** Activity **
Write out exactly the lines of the entries below from the one holding "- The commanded" to the one holding "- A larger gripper", inclusive, and leave out all other lines.

** Data to process **
....
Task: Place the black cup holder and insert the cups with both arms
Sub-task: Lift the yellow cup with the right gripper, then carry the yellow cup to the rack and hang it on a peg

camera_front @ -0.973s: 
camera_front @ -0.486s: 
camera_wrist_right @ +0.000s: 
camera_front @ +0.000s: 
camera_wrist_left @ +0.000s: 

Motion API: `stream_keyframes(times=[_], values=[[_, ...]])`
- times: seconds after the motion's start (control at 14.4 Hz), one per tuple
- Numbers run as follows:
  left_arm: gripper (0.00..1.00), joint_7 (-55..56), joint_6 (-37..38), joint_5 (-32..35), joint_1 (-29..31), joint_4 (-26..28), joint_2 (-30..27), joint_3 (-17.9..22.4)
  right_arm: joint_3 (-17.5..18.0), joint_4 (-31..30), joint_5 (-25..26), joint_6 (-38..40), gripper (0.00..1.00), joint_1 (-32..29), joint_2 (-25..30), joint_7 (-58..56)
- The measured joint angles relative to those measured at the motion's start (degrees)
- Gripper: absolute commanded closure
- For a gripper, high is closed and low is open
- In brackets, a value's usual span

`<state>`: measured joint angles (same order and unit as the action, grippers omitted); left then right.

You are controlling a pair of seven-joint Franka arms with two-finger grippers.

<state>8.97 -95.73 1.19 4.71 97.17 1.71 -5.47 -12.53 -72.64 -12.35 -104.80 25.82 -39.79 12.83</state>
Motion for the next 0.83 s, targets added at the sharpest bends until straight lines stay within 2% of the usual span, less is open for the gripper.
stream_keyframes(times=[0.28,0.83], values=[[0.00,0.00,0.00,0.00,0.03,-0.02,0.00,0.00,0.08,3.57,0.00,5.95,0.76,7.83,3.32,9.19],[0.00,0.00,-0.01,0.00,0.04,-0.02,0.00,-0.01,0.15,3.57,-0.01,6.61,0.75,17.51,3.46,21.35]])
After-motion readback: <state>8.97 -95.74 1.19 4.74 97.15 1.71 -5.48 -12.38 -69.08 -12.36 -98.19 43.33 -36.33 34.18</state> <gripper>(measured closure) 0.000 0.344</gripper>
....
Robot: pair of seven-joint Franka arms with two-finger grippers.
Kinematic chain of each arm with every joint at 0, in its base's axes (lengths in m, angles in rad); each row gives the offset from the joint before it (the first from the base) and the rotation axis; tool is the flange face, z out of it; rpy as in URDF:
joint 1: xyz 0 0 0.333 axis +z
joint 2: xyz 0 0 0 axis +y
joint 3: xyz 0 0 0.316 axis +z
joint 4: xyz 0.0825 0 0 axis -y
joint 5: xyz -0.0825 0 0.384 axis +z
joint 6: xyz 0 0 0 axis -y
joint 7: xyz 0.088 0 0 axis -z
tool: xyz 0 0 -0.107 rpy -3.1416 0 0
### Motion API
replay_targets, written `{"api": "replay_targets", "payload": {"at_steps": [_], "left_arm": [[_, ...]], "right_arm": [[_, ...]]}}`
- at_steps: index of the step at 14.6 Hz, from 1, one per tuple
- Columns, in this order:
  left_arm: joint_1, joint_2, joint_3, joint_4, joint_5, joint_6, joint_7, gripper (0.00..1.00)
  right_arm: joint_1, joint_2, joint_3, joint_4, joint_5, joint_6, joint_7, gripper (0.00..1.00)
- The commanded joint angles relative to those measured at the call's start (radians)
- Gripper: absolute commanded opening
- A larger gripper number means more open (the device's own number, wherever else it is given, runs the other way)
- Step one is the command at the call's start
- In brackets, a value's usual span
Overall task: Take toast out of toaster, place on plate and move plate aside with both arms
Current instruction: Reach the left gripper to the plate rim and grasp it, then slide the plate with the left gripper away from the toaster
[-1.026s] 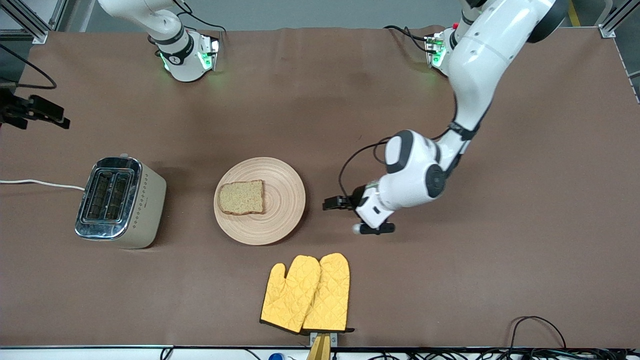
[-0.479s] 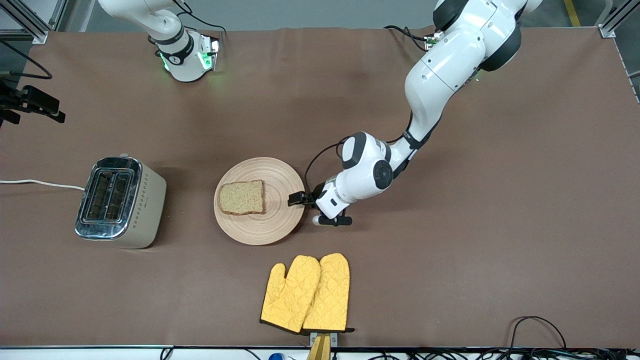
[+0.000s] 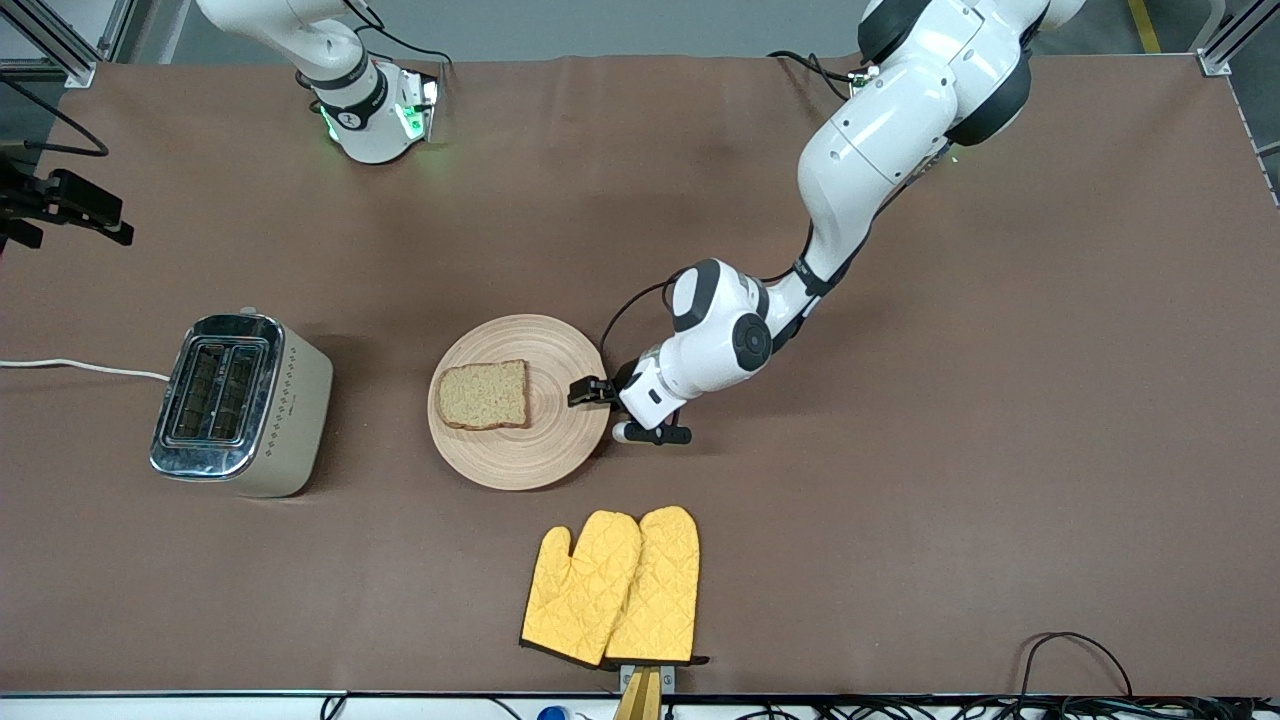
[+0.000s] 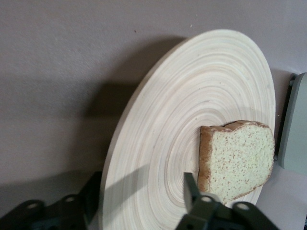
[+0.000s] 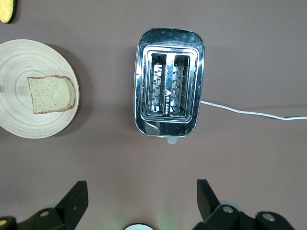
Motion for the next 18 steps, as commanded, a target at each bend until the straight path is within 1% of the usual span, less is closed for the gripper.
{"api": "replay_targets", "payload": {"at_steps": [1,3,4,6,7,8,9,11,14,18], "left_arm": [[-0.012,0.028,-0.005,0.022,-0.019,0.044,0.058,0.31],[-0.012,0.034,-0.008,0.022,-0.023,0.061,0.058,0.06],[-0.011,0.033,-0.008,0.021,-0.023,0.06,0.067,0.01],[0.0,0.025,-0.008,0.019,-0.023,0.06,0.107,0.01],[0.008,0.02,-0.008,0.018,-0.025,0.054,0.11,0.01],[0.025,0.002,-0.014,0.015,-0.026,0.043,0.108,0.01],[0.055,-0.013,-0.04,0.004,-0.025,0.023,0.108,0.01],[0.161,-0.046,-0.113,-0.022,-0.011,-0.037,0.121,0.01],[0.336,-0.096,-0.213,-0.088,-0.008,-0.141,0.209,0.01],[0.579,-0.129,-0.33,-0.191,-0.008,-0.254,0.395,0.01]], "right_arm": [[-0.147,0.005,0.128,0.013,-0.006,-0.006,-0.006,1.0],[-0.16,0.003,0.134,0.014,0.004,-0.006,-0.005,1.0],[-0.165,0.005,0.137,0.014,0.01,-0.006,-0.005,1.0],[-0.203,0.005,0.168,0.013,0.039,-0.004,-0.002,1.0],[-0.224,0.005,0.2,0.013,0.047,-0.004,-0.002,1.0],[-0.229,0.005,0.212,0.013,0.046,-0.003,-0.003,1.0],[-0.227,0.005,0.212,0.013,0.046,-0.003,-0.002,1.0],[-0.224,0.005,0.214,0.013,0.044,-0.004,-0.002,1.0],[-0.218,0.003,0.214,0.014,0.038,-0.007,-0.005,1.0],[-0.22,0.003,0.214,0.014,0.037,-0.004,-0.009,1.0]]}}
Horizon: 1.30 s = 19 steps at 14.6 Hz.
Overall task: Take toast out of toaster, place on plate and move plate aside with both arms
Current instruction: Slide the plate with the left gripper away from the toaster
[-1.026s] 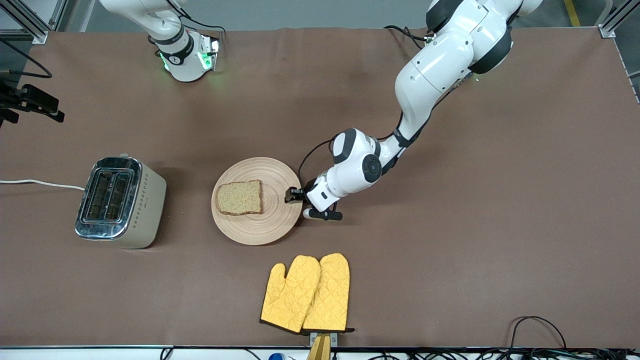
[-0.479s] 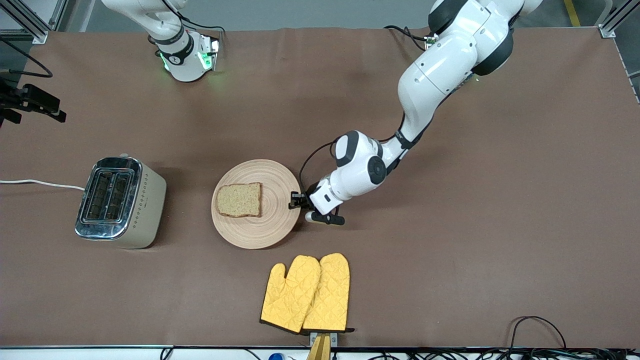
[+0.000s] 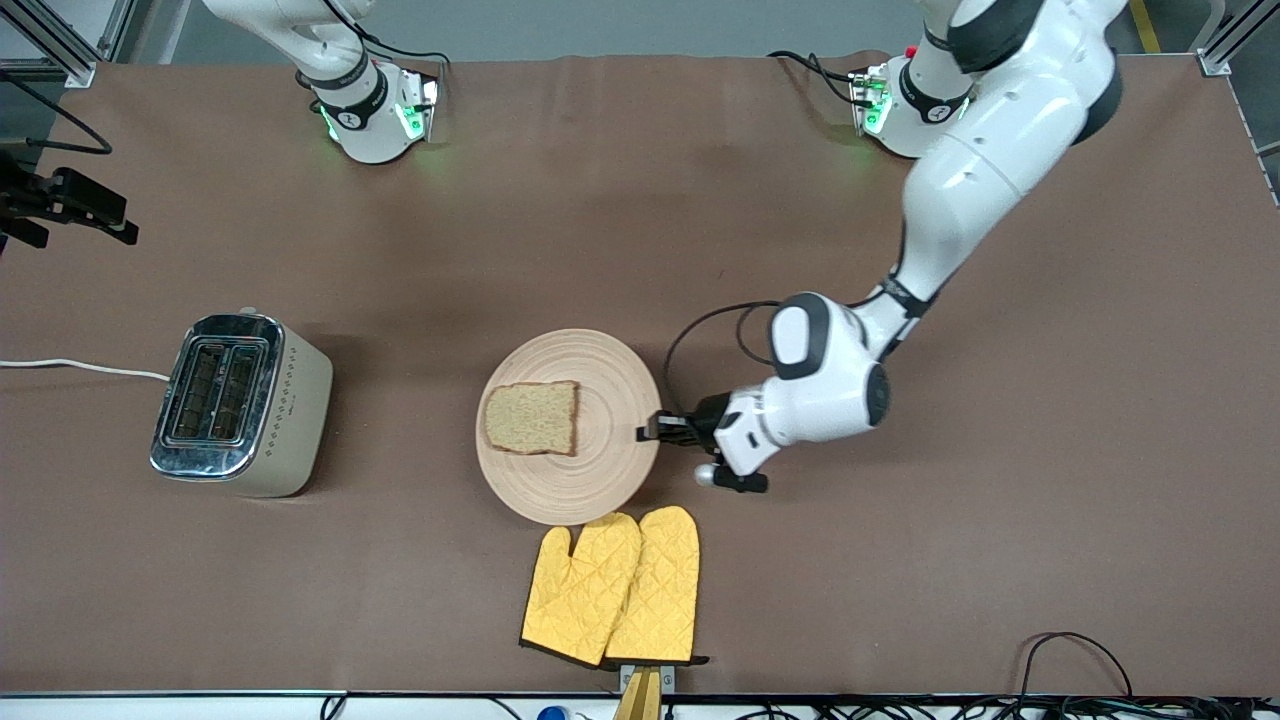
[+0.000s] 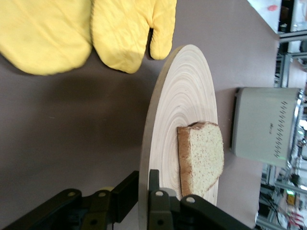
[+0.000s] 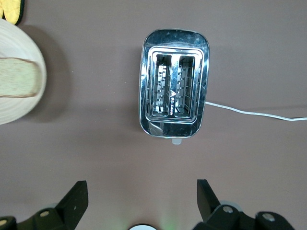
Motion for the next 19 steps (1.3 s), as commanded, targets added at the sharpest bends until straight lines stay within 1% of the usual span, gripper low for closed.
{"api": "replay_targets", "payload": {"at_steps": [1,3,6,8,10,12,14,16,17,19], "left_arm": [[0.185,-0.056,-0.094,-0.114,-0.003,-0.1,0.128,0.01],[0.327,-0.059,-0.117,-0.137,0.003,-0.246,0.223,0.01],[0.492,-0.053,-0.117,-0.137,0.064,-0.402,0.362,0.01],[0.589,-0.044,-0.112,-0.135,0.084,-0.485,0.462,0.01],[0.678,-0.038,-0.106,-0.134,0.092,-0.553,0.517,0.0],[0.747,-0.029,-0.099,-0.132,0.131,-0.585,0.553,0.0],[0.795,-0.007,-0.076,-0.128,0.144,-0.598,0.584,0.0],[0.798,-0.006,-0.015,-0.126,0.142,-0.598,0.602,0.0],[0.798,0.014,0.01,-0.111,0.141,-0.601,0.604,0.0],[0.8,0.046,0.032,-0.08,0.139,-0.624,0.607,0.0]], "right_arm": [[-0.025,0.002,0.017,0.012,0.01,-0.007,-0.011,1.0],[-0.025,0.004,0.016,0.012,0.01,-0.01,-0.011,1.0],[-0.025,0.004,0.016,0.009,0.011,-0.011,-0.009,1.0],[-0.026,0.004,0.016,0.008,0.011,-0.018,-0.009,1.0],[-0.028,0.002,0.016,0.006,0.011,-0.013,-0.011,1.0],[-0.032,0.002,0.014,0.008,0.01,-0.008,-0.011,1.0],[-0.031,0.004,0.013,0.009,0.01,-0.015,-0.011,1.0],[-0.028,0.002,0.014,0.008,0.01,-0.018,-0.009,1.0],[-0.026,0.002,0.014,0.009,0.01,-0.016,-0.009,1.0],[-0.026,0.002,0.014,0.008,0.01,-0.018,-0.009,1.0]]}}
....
** Answer for the task **
- The commanded joint angles relative to those measured at the call's start (radians)
- Gripper: absolute commanded opening
- A larger gripper number means more open (the device's own number, wherever else it is given, runs the other way)

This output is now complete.